Other important guidelines? Make sure your policy makes it easy to report a complaint, and be sure it outlines a policy against retaliation. “You also want to make sure your employees and supervisors are trained, so if someone does make a complaint they know how to deal with it,” Gutstein says.

Once you receive a complaint, Gutstein says, it’s a good idea to contact an attorney with expertise in sexual harassment prevention and training and ask how to proceed.

“The most important thing is to act and not ignore,” Gutstein says. “You do want to take the complaints seriously. You do not want to ignore or delay response. You may need to separate the employee and the supervisor or the two employees. You do want to investigate thoroughly. You do want to, at the end of the investigation, take prompt remedial steps.”

Resist retaliation

So what does retaliation look like? Obviously getting fired is one form, Gutstein says. But retaliation can also involve demotion, cutting hours, giving unfavorable work assignments, passing someone over for a promotion, assigning all the difficult clients to one employee, or forcing someone to succumb to inappropriate advances.

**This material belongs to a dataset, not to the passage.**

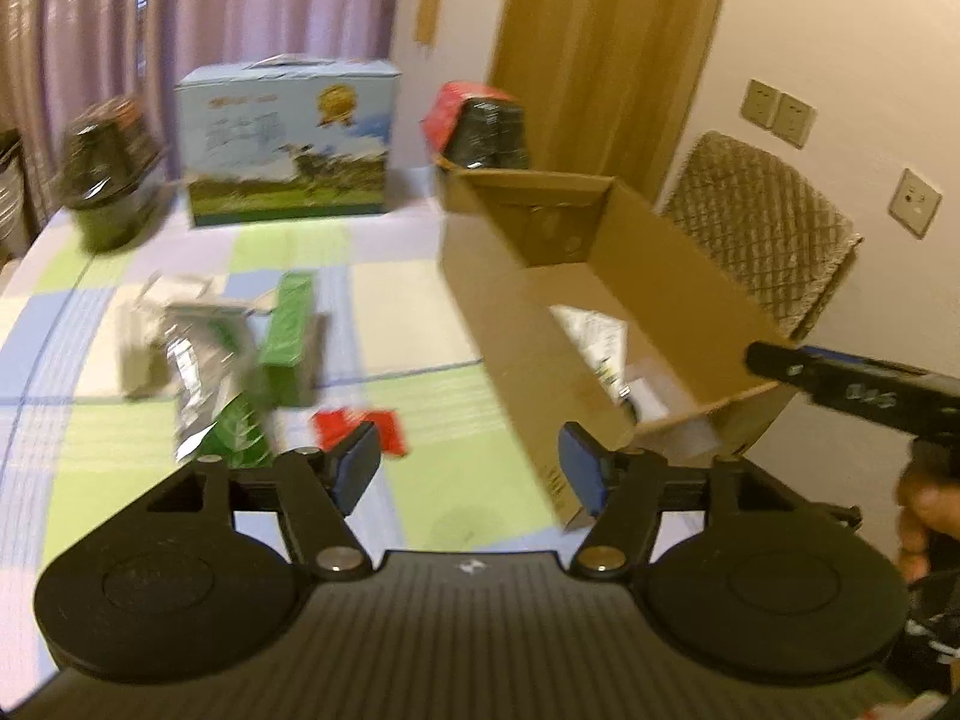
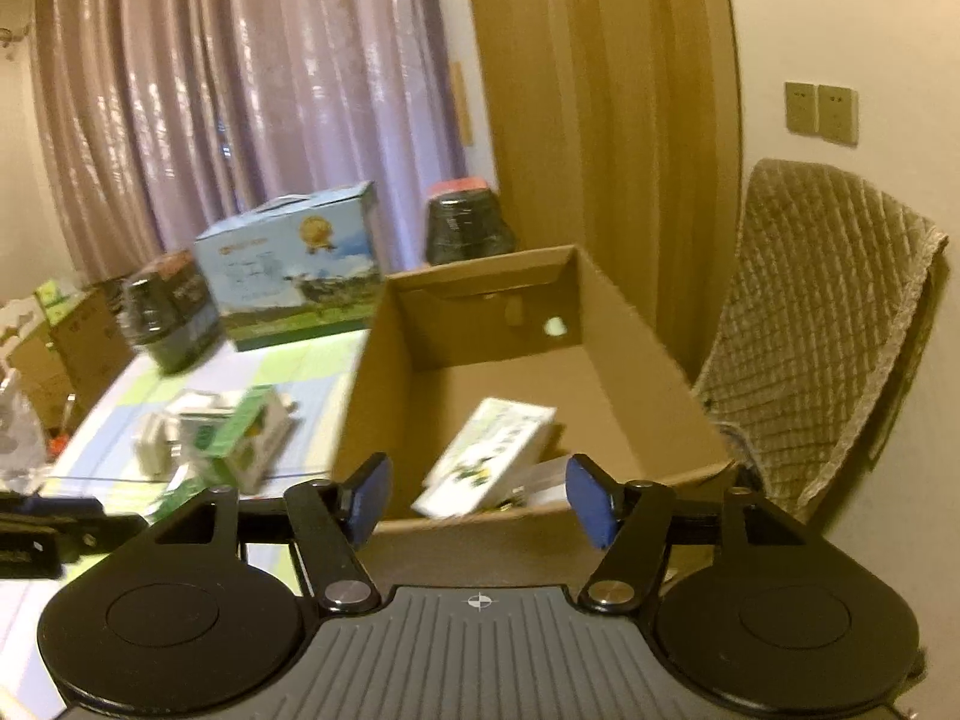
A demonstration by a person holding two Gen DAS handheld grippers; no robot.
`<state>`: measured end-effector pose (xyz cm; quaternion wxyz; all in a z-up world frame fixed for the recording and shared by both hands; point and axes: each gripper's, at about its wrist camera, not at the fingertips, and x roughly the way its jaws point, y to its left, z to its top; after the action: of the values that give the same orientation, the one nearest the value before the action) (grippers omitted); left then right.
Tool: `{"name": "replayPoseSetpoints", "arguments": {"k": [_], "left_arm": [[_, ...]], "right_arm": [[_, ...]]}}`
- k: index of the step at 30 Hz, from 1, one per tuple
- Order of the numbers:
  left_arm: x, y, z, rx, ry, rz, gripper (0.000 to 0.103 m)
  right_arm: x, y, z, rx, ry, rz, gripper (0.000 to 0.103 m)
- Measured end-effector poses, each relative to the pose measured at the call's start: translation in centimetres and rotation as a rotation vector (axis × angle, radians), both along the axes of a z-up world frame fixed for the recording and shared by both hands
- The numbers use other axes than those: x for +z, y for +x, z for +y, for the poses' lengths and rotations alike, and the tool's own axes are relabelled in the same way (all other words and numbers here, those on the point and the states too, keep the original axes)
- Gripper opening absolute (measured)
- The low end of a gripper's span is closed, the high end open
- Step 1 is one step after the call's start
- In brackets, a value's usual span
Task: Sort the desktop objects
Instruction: 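Withdraw both tools back over the table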
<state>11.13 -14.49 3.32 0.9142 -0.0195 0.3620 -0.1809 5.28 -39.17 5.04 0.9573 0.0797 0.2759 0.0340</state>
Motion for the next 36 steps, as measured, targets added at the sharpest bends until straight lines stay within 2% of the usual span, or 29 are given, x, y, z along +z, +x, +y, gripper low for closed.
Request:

“It can take a variety of forms. It’s going to be something that has a chilling effect on the employee,” Gutstein says. “Other employees are going to see that as a message: ‘If you complain, this is what’s going to happen to you.'”

The thing about retaliation, Gutstein says, is that retaliation against a complaint becomes a separate issue—something you can face a lawsuit for, regardless of whether the harassment actually occurred.

“If somebody complains on a Monday and they’re fired on Wednesday, that’s pretty good timing for a retaliation claim,” Gutstein says. “You can sue for retaliation on its own, even without the underlying discrimination or harassment. As long as you have a good-faith belief and you complain, if you’re retaliated against, you can sue.”